There are different ways payment providers will communicate these fees. Some, like Tebi, go into great, boring detail. Others wrap them up in a nice package. One of those methods is complex and transparent, the other is not. Keep reading to find out which is which!
In Tebi’s pricing, Card Fees are made up of two components: Interchange Fees and Scheme Fees.
The largest component of the cost of each transaction usually are the Interchange Fees paid to the cardholder’s bank to cover their costs, and can range from 0.3% to over 2.5% of the transaction value.
Factors that impact the final Interchange Fee include whether the card is debit or credit, consumer or corporate, the country of issuance, and the country where the transaction occurred. As a result, interchange fees will vary from transaction to transaction.
A card scheme is a payments network that uses debit or credit cards to process payments, with the purpose of managing payment transactions. Banks and financial institutions provide such a network and charge a Scheme Fee, which is paid by businesses using the network to process transactions. For example, Visa and Mastercard are both providers of card schemes with corresponding Scheme Fees.
Scheme Fees are often subject to changes. For example, in 2015 the EU capped interchange fees to 0.30% (credit cards) and 0.20% (debit cards), prompting Visa and Mastercard to look for other ways to bring in more money. This resulted in a considerable raise in scheme fees, causing payment providers with blend pricing to raise their prices as well.
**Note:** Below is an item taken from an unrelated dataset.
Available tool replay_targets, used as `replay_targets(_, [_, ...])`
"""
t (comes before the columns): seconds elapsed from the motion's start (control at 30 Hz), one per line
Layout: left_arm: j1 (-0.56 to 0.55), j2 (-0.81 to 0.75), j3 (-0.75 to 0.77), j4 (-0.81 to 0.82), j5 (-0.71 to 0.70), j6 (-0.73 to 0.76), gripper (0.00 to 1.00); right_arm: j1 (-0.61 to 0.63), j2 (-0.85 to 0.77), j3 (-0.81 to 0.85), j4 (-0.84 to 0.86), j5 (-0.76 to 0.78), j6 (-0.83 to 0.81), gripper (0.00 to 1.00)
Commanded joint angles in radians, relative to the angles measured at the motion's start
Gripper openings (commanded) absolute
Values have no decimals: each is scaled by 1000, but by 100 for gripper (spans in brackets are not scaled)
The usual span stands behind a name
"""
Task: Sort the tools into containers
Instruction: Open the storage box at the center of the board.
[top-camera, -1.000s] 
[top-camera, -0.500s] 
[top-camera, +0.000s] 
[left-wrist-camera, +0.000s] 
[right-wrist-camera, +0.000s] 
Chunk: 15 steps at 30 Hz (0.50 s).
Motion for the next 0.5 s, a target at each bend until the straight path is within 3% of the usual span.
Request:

Here, we compare two pricing methods: Blend Pricing and Interchange++ Pricing
With Blend Pricing, you are charged the same cost regardless of the payment method. Blend pricing is the most easy-to-understand pricing method, and consists of a flat fee (ie. 1.95% on every transaction) that is applied to every transaction regardless of which card is used, or from which bank, or where. While straightforward, a blend price needs to cover a broad spectrum of cards and their corresponding fees, and allows the payment service provider to pocket a larger markup on most transactions. As a result, you might save on the transactions where particularly expensive cards are used (e.g. a commercial credit card from a different region) but for most transactions (e.g. a domestic debit card) you end up paying a higher fee, with the payment service provider keeping the difference. All in all, this makes Blend Pricing the more expensive pricing method.
A more transparent and fairer pricing structure, where the merchant pays the applicable transaction costs directly, is Interchange++ Pricing. Depending on transaction characteristics, the final interchange fee varies per transaction.
While Interchange++ Pricing is affected by card schemes to a certain extent, the final value of the interchange fee a business has to pay depends on a variety of factors and as a result changes from transaction to transaction. It is for this reason that businesses benefit from Interchange++ pricing - on each transaction they pay the cost corresponding to these factors, instead of a flat percentage covering the fees, and then some.
Which pricing method does Tebi use?
Part of our mission is to bring the pricing typically only available to large enterprises to small and medium sized businesses in a transparent way. To that end, we’ve deliberately chosen to offer Interchange++ pricing to our merchants instead of Blend pricing.